Despite its poor launch, Evolution Studios had continued to heavily support the game with improvements and updates that added new content to the core game. Driveclub has a Season Pass for downloadable content that added new courses, cars, customization options and race events every month since the game’s release. Evolution put out another update for the game as recently as a few weeks ago, with new vehicles and events also being added the same day as the studio’s closure.
A stand-alone expansion called Driveclub Bikes released in October 2015, which featured new superbike vehicles, racing modes and events. There were also plans to bring Driveclub to PlayStation VR, Sony’s virtual reality platform launching this October. Evolution Studios was already developing a VR version that had been demoed at various events, most recently at the Game Developers Conference in San Francisco last week.
Since its launch Driveclub built a core following, with many fans praising the game as being one of the better racers on the market. The game sold more than 2 million copies across retail and digital as of July 2015 and is especially popular in Europe.
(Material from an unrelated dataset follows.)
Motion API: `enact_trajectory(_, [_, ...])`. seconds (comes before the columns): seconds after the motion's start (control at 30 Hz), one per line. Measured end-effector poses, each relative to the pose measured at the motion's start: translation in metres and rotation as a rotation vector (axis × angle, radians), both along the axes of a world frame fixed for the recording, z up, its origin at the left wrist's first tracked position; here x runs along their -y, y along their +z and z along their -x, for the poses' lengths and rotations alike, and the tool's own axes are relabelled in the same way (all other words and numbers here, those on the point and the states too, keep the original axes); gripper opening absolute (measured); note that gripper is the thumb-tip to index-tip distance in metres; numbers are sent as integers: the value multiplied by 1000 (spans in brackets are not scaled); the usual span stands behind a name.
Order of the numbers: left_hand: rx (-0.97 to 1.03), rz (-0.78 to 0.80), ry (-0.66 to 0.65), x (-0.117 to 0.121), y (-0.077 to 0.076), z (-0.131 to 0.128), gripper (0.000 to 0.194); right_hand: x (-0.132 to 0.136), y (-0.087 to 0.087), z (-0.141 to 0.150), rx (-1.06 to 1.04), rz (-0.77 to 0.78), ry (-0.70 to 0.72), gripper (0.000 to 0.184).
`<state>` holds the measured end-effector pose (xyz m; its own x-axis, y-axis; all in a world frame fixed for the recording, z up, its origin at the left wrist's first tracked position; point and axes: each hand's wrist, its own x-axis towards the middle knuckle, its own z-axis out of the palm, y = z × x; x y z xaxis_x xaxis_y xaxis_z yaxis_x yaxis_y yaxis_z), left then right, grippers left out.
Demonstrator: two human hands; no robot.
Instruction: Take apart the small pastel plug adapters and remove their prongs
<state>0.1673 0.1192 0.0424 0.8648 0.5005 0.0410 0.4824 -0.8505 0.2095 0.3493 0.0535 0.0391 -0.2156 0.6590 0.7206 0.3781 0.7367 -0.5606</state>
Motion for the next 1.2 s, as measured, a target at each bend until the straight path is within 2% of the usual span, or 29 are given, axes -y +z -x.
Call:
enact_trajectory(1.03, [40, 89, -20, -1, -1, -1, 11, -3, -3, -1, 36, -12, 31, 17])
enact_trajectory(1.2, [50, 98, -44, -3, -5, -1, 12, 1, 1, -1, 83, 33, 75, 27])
Driveclub was also bundled with the PS4 console at the game’s launch.
Evolution Studios was founded in 1999 and became a first-party Sony developer in September 2007. The company also developed five games in the World Rally Championship series for the PlayStation 2, starting in 2001 and going through 2005. The team moved on to the PS3-exclusive MotorStorm series, which first launched for North America in March 2007. There were three core MotorsSorm games developed by Evolution on the PS3 and one spin-off that also released for the PlayStation Vita in 2012. The last mainline game, MotorStorm: Apocalypse, released in March 2011.
Sony isn’t the only one closing its first-party studios lately. Microsoft also announced the closure of two of its teams in Europe earlier this month like Lionhead Studios, the developer behind the Fable franchise and Press Play, who developed Max: The Curse of Brotherhood.
Sony still has the Gran Turismo franchise and its maker Polyphony Digital as an internal developer for core racing games. The next release is the upcoming Gran Turismo Sport for the PS4 that will also have a focus on social interactions and online races.